The storm hit on a Thursday during the outdoor assessment.

Outdoor assessments were monthly -- the Academy's way of measuring student development in field conditions rather than controlled environments. Students were split into groups and given practical tasks in the Academy's outer grounds: navigation, mana-tracking exercises, low-level combat simulations. The weather didn't cancel them. The Academy's position was that field conditions were unpredictable and the ability to function in them was part of what was being assessed.

The mana storm wasn't on anyone's forecast.

Mana storms were rare in the Heartlands -- they were more common in the Ashen Reaches, where rift instability created the atmospheric conditions that could trigger them. When they did occur in the Heartlands, they tended to be brief and low-intensity. This one was neither.

It started as a pressure change -- every ranked mage in the outdoor assessment felt it, a sudden increase in ambient mana density that made outputs unstable and passive generation spike. A few students lost control of whatever they were working on. Constructs destabilized. A Bronze student's practice spell expanded beyond intended radius and had to be suppressed by the assessment proctor.

Then the storm proper hit.

The sky went the color of old bruising -- the specific purple-grey of concentrated mana saturation visible to the naked eye, which meant the density was significant. The air pressure shifted. Mana moved through the atmosphere in visible currents, the way heat moved over a summer road, distorting the view of anything twenty meters away.

Every ranked student was struggling.

Passive generation spiking during a mana storm was disorienting at best and dangerous at worst -- your own mana reserves becoming chaotic, your trained output channels flooded with more input than they were designed to handle. The experienced students were managing it. The less experienced were finding it considerably harder.

Cyan walked through it.

The storm hit his absorption radius and was consumed. Not just the ambient saturation -- the wild mana currents, the atmospheric discharge, the overflow from students around him who were losing containment. All of it moving toward him like rain toward a drain.

He was aware of it. He was holding more than he'd ever held. The Mark was burning steadily along his wrist, the new lines from the deepening illuminated faintly cyan-black in the storm-darkened air.

He kept walking.

An assessment proctor appeared out of the mana-distorted air beside him -- the Silver-rank woman, looking significantly less composed than she did in the practice hall.

'Get inside,' she said. 'All students, inside, storm protocol --'

'I'm fine,' he said.

She looked at him. Then she looked at the way the storm was behaving in his immediate vicinity -- the specific calm of his radius in the middle of the atmospheric chaos, the visible intake lines where mana was flowing toward him rather than swirling freely.

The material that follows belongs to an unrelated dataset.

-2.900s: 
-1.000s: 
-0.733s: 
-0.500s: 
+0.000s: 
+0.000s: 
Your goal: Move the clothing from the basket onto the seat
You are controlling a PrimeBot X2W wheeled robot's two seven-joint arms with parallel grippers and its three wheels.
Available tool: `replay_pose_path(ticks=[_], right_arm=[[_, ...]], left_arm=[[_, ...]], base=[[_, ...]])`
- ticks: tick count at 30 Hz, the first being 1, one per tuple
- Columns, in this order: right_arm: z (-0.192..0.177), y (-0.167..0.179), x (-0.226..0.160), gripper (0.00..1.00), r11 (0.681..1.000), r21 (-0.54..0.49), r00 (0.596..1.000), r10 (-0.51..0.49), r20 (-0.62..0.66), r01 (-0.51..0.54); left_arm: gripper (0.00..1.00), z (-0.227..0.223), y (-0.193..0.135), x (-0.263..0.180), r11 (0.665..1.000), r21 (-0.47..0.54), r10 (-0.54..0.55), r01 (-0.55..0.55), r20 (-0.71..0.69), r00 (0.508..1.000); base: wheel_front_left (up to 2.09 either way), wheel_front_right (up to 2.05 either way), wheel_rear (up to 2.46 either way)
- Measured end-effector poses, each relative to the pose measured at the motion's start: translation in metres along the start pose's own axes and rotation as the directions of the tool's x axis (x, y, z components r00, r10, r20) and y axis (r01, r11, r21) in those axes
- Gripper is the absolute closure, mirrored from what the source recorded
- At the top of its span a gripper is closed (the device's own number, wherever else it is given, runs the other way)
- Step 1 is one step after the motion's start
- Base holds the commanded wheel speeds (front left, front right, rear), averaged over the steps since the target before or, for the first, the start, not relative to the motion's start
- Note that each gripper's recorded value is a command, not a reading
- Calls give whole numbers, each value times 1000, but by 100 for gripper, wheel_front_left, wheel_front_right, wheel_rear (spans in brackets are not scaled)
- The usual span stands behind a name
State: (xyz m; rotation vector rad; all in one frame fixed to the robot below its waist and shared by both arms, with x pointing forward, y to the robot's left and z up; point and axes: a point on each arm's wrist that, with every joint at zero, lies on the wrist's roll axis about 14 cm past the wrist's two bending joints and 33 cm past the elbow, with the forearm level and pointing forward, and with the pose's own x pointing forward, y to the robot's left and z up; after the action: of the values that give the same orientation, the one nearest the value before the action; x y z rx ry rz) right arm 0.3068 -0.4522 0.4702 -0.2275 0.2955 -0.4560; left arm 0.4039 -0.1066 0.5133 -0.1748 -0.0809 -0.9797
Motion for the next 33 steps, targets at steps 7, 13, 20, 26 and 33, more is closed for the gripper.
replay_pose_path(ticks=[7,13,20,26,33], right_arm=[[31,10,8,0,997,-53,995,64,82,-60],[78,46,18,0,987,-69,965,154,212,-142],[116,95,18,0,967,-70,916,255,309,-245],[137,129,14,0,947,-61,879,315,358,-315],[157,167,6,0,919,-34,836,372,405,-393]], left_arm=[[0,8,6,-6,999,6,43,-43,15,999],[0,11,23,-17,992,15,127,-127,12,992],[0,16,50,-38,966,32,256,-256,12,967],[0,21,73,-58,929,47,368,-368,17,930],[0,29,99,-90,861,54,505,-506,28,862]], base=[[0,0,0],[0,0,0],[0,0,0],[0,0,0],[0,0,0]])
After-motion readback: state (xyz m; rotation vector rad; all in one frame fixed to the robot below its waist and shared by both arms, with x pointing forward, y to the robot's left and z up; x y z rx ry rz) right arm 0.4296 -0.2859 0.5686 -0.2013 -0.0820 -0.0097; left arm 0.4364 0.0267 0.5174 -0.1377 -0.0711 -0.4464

Her expression did something complicated.

'Inside,' she said again, but differently.

He went inside. Most students were already in the main building, the ones with more sense or less stability. The storm continued for about twenty minutes from outside the windows -- visible mana-weather, the sky doing things that weren't normal.

He sat in the corridor and let the pressure equalize.

The Mark was still burning faintly. He was holding more than he'd ever held by a significant margin. He wasn't in pain -- the Stage 3 deepening had expanded whatever capacity he had -- but he was aware of the weight of it.

He thought about the proctor's face.

He thought about how many people had seen him in the storm.

The visibility problems were accumulating. The duel, the storm, the Valken meeting. He was generating a trail whether he wanted to or not.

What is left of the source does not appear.